Problem description: Search the data for the word "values". Reproduce every line where it is found.

Data provided:
----------------

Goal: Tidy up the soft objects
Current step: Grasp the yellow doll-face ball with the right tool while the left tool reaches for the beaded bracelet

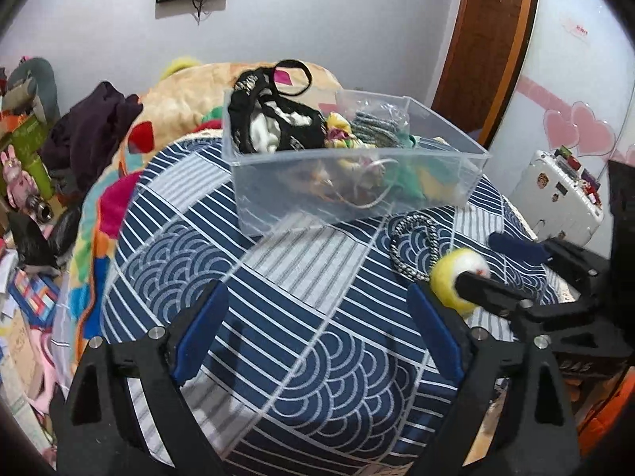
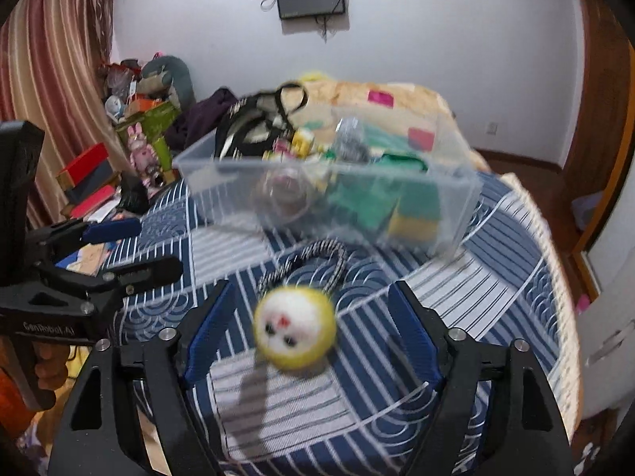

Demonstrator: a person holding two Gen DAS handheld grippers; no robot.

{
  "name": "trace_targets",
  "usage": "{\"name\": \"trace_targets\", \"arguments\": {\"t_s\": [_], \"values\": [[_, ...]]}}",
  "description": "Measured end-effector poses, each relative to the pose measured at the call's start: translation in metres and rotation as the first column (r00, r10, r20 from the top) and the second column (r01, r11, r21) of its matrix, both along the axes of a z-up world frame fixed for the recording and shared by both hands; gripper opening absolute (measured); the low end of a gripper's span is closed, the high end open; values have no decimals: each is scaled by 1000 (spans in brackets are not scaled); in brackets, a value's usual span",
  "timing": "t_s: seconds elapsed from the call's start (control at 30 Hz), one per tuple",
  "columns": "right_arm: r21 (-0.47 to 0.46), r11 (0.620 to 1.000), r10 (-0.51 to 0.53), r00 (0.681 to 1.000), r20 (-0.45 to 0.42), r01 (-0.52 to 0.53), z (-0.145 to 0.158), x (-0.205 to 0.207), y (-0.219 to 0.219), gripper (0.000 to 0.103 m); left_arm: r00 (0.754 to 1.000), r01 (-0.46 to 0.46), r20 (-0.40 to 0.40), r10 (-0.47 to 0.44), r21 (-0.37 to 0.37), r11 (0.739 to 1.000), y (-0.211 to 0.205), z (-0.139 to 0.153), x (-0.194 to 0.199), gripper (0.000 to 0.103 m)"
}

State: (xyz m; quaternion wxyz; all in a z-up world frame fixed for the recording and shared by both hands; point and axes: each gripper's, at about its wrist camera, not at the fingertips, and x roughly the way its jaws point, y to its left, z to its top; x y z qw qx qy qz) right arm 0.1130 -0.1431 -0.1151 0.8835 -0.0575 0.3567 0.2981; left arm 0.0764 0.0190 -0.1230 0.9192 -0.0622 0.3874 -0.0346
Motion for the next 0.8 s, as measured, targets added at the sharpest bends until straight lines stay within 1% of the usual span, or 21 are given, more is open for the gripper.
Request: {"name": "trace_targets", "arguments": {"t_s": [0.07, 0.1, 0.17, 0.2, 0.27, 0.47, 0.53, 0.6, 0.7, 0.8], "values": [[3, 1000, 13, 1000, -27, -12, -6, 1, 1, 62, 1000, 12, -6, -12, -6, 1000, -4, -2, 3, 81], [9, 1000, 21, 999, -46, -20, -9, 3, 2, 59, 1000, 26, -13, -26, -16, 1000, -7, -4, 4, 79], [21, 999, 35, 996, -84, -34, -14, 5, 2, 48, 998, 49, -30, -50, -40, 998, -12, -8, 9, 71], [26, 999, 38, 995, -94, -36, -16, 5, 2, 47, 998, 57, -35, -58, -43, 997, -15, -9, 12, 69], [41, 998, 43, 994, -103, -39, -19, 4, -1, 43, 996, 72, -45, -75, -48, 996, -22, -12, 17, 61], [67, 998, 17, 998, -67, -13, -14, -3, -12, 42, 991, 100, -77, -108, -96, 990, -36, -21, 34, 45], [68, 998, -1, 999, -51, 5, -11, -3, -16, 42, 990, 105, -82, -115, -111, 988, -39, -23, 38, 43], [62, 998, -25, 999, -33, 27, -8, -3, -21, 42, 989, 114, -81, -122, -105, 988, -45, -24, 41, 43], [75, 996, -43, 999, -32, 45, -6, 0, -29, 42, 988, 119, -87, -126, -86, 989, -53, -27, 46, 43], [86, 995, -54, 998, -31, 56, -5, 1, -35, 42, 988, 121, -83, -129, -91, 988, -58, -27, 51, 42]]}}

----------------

Solution for this task:
  "usage": "{\"name\": \"trace_targets\", \"arguments\": {\"t_s\": [_], \"values\": [[_, ...]]}}",
  "description": "Measured end-effector poses, each relative to the pose measured at the call's start: translation in metres and rotation as the first column (r00, r10, r20 from the top) and the second column (r01, r11, r21) of its matrix, both along the axes of a z-up world frame fixed for the recording and shared by both hands; gripper opening absolute (measured); the low end of a gripper's span is closed, the high end open; values have no decimals: each is scaled by 1000 (spans in brackets are not scaled); in brackets, a value's usual span",
Request: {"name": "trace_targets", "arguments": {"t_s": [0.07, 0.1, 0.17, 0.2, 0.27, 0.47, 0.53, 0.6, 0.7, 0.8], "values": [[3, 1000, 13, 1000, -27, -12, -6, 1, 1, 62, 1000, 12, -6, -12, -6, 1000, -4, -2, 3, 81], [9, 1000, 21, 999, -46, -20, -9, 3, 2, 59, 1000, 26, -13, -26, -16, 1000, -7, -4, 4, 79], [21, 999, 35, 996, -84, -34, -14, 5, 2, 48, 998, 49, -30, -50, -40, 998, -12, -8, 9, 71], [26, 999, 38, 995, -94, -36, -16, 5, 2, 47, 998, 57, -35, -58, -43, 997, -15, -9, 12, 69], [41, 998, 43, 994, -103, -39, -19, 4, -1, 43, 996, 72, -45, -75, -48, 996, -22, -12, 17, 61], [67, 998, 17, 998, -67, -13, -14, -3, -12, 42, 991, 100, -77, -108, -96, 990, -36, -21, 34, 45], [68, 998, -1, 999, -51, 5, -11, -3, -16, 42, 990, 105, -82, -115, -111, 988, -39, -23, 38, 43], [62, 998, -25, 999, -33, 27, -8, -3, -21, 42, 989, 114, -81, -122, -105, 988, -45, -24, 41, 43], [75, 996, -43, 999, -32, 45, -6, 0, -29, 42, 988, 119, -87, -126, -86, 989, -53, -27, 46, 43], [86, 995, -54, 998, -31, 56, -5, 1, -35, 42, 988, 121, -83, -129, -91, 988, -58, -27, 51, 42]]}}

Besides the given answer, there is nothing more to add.